With the pictures omitted, write out all of the listing exactly.

▶ [Information supplied]

════════

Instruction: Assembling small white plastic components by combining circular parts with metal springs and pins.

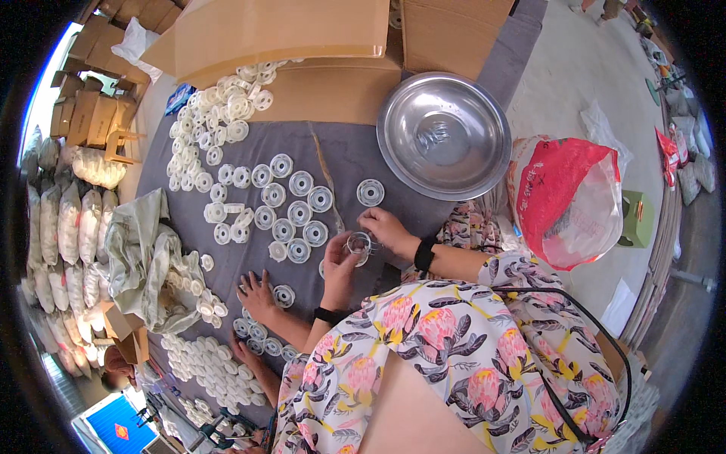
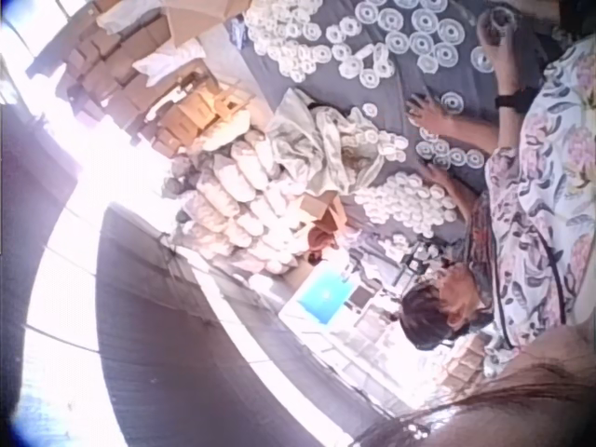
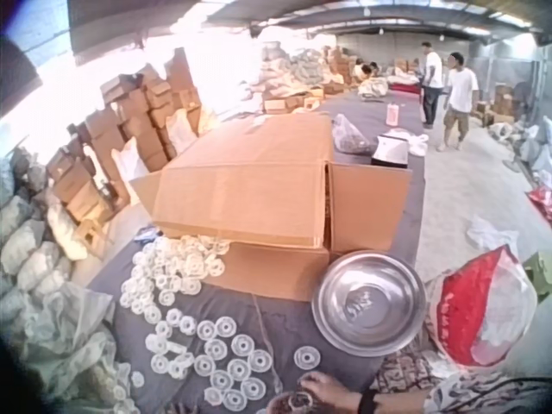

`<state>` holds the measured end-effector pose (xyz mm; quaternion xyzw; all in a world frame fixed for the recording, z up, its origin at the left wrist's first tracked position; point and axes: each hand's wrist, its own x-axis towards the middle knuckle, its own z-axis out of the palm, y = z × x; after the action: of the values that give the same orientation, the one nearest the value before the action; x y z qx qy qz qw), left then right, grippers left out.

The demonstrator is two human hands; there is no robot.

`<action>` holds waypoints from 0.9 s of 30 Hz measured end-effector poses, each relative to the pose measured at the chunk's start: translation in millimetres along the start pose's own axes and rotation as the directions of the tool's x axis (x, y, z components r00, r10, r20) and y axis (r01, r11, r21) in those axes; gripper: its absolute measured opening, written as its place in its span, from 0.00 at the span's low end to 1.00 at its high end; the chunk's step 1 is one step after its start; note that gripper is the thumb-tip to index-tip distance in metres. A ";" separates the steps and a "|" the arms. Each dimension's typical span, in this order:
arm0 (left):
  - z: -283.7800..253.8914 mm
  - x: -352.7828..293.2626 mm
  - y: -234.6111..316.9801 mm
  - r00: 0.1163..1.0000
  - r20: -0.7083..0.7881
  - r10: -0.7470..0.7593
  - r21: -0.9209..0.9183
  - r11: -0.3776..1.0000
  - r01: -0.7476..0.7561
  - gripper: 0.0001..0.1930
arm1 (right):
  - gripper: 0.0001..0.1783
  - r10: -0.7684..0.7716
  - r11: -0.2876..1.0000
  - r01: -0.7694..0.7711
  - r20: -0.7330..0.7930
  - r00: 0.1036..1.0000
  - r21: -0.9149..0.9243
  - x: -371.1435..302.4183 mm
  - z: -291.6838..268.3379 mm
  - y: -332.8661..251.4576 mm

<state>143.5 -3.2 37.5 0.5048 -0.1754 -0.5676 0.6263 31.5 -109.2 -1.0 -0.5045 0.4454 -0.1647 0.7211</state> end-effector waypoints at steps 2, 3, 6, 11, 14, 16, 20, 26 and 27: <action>-0.3 2.8 2.7 0.999 -0.031 -0.044 -0.119 0.992 0.040 0.17 | 0.14 0.168 0.911 -0.221 0.178 0.970 0.348 2.5 -0.9 4.6; -0.6 2.9 8.4 0.999 -0.033 -0.028 -0.070 0.997 0.026 0.16 | 0.14 0.166 0.912 -0.222 0.186 0.969 0.344 0.6 2.0 -5.5; -8.3 4.6 10.0 0.997 -0.037 0.068 0.065 0.996 -0.065 0.15 | 0.14 0.484 0.670 -0.690 0.545 0.685 0.272 -11.7 5.1 -31.5; -6.4 -0.4 7.1 0.986 -0.109 0.123 0.261 0.961 -0.091 0.17 | 0.14 0.222 0.932 -0.256 0.156 0.963 0.255 -9.8 4.7 -25.0; -1.1 -2.4 2.4 0.950 -0.032 0.310 0.703 0.683 -0.199 0.20 | 0.13 0.166 0.920 -0.213 0.165 0.972 0.328 -15.0 10.0 -28.6; 2.4 -2.3 4.1 0.992 -0.118 0.047 0.262 0.965 -0.015 0.24 | 0.13 0.160 0.905 -0.211 0.163 0.973 0.371 -19.7 9.4 -32.9; 0.2 -3.5 -1.1 0.998 -0.055 0.010 0.123 0.992 -0.003 0.25 | 0.12 0.117 0.960 -0.146 0.132 0.984 0.238 -24.9 -0.5 -34.1; 12.6 -0.3 -12.9 0.915 0.002 0.404 0.404 0.836 -0.370 0.21 | 0.11 0.090 0.968 -0.102 0.065 0.994 0.228 -29.1 -1.5 -29.4; 19.2 -1.1 -9.6 0.923 -0.016 0.383 0.333 0.873 -0.356 0.20 | 0.11 0.088 0.968 -0.099 0.058 0.994 0.230 -30.1 -1.4 -27.6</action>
<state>122.8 -9.0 38.1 0.5805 -0.3337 -0.3795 0.6385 19.7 -101.4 37.3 -0.3988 0.4289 -0.1697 0.7926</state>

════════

▶ [Exercise answer]
Instruction: Assembling small white plastic components by combining circular parts with metal springs and pins.


`<state>` holds the measured end-effector pose (xyz mm; quaternion xyzw; all in a world frame fixed for the recording, z up, its origin at the left wrist's first tracked position; point and axes: each hand's wrist, its own x-axis towards the middle knuckle, its own z-axis out of the palm, y = z × x; after the action: of the values that give the same orientation, the one nearest the value before the action; x y z qx qy qz qw), left then right, grippers left out.

The demonstrator is two human hands; there is no robot.

`<action>` holds waypoints from 0.9 s of 30 Hz measured end-effector poses, each relative to the pose measured at the chunk's start: translation in millimetres along the start pose's own axes and rotation as the directions of the tool's x axis (x, y, z components r00, r10, r20) and y axis (r01, r11, r21) in those axes; gripper: its absolute measured opening, written as its place in its span, from 0.00 at the span's low end to 1.00 at its high end; the chunk's step 1 is one step after its start; note that gripper is the thumb-tip to index-tip distance in metres. A ";" separates the steps and a "|" the arms. Each dimension's typical span, in this order:
arm0 (left):
  - z: -283.7800..253.8914 mm
  - x: -352.7828..293.2626 mm
  - y: -234.6111..316.9801 mm
  - r00: 0.1163..1.0000
  - r20: -0.7083..0.7881
  - r10: -0.7470..0.7593
  - r21: -0.9209..0.9183
  - r11: -0.3776..1.0000
  - r01: -0.7476..0.7561
  - gripper: 0.0001..0.1930
arm1 (right):
  - gripper: 0.0001..0.1783
  - r10: -0.7684..0.7716
  - r11: -0.2876..1.0000
  - r01: -0.7694..0.7711
  - r20: -0.7330..0.7930
  - r00: 0.1036..1.0000
  - r21: -0.9149..0.9243
  - x: -371.1435..302.4183 mm
  - z: -291.6838..268.3379 mm
  - y: -332.8661..251.4576 mm

<state>143.5 -3.2 37.5 0.5048 -0.1754 -0.5676 0.6263 31.5 -109.2 -1.0 -0.5045 0.4454 -0.1647 0.7211</state> end-effector waypoints at steps 2, 3, 6, 11, 14, 16, 20, 26 and 27: <action>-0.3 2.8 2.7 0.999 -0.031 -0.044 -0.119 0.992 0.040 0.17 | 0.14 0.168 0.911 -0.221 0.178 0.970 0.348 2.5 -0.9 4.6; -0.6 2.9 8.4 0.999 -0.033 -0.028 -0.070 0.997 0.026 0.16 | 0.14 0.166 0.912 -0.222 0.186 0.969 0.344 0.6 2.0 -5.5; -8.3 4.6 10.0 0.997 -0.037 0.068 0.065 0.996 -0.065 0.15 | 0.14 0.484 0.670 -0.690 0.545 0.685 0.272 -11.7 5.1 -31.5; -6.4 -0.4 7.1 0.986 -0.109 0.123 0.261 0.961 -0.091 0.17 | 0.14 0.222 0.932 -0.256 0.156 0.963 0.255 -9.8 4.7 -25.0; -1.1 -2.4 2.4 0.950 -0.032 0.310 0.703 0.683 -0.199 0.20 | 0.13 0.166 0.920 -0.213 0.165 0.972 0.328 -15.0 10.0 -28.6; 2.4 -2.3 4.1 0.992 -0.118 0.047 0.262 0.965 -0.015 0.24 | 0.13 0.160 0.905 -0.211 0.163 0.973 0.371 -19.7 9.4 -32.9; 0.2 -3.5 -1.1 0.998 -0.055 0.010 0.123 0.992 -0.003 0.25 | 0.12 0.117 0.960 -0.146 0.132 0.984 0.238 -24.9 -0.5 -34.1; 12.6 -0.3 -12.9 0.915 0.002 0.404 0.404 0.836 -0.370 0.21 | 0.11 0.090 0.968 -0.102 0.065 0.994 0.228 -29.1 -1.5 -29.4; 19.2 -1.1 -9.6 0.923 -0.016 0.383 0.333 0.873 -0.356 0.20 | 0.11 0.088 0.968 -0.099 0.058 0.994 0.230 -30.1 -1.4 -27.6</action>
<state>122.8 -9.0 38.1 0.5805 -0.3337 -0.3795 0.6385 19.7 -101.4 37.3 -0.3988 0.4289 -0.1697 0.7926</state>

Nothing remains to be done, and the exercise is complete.